Inizio questa rubrica con una parola che per me rappresenta un tema viscerale, nella mia bi-dimensionalità lettore/autore: libro.
Il libro è, ad una prima esperienza sensibile, un oggetto.
Ha una forma, un peso, una consistenza. Si appoggia, si sposta, si porge, passa di mano in mano, o resta fermo per anni in uno scaffale (non entro nella questione digitale, intanto perché le caratteristiche appena dette valgono anche per il digitale che ha a suo modo forma, peso e consistenza. Inoltre il libro digitale è comunque veicolato da un oggetto – device – che evoca cognitivamente le esperienze del libro/oggetto).
E’ un oggetto che prima di tutto contiene – tiene insieme – custodisce.
Pur nel darsi senza alcuna riserva e resistenza a chi lo vuole leggere, difende tenacemente il suo contenuto. Dalle intemperie, dal tempo, ma non dalle critiche.
Libro in latino vuol dire corteccia.
Questa copre e trattiene il cuore vitale dell’albero, ma si espone all’esterno: protegge ma anche manifesta l’albero al mondo.
Il libro è una pelle in qualche modo: elastica ma resistente, compatta ma porosa.
Un guardiano attento che lascia passare qualcosa, ma non (IL) tutto.
E’ un oggetto che contiene soggetti: chi lo ha scritto e chi lo legge innanzitutto.
Ma anche chi vi viene evocato, citato, raccontato. E’ una tavola imbandita, un convivio permanente, un fotogramma sempre in movimento.
Anche un saggio, come un romanzo, racconta un soggettivo, un angolo di visuale, non esaustivo, eppure necessario.
I soggetti, stando nel libro/oggetto – che li ospita e protegge – rendono soggetto anche quest’ultimo, che prende così vita.
E la dà.
Il libro è, infine, un concetto.
Capace di trascendere l’oggetto in sé, insieme ai soggetti che sono impigliati nella sua maglia dolce ma stretta. Diventa continuamente altro dal suo originale: sempre reinterpretato, travisato, spogliato, squartato, ma mai del tutto distrutto.
Non è solo quella storia che racconta, o quella tesi che propugna ad investire il lettore. Non è solo l’intenzione dell’autore a prendere vita in quelle pagine, ma qualcosa che ve oltre tutto questo: un volante che scappa di mano in discesa, che non controlli più fino in fino. Né per chi scrive, né per chi legge.
Questa sorta di transustanziazione ha la seguente dinamica : l’oggetto contiene soggetti, che lo rendono a sua volta soggetto e che infine si fa, soggetto trascendete, universale.
La consistenza di questo libro/concetto domanda forza d’animo a chi vi si espone.
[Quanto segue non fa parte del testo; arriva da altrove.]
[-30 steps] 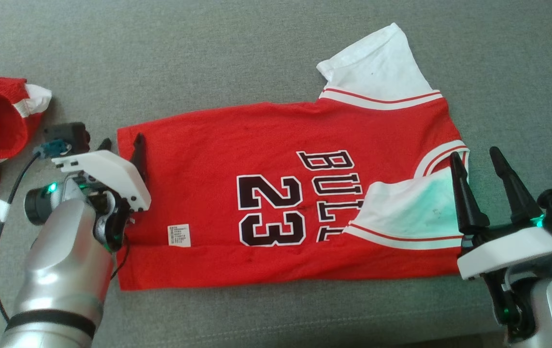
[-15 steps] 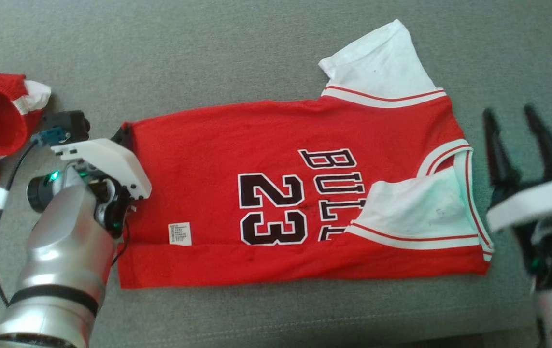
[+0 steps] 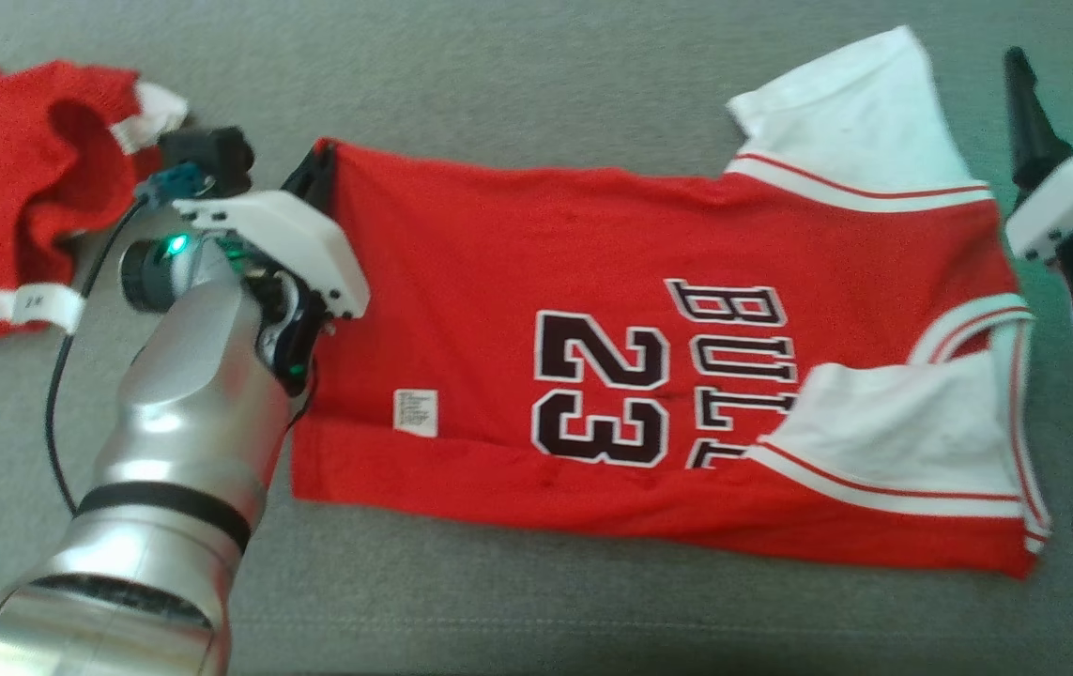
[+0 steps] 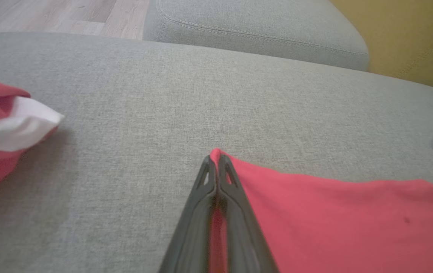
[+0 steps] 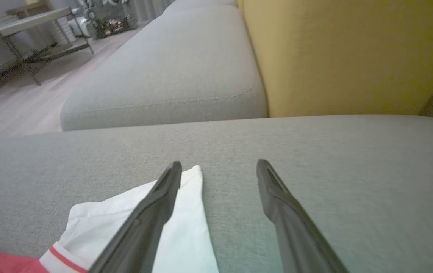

Non è una doccia calda, ristoratrice, ma un bagno freddo, cascata di montagna.
Perché non è un libro se non confonde, disorienta, disturba.
Che cosa te ne fai di un libro con cui sei sempre d’accordo, che parla come già parli, che non ti violenta con parole nuove, sconosciute, pensieri mai pensati?
Che te ne fai in un libro che occupa spazio su una mensola e lascia un “pieno” di fumo – densità effimera, occasionale – dentro di te?
Che te ne fai di un libro che non cambia la tua vita per sempre?
Anche solo con una frase, un passaggio, forse un mero intercalare, la cui dirompenza per te non poteva essere nota nemmeno all’autore.
Perché non è mai stato lui a scriverlo, forse, ma il soggetto trascendente che è sempre stato lì: ben prima della stesura, ben oltre quelle due mani e quella mente, ontologicamente plurale rispetto al singolare che crede di scriverlo da sé.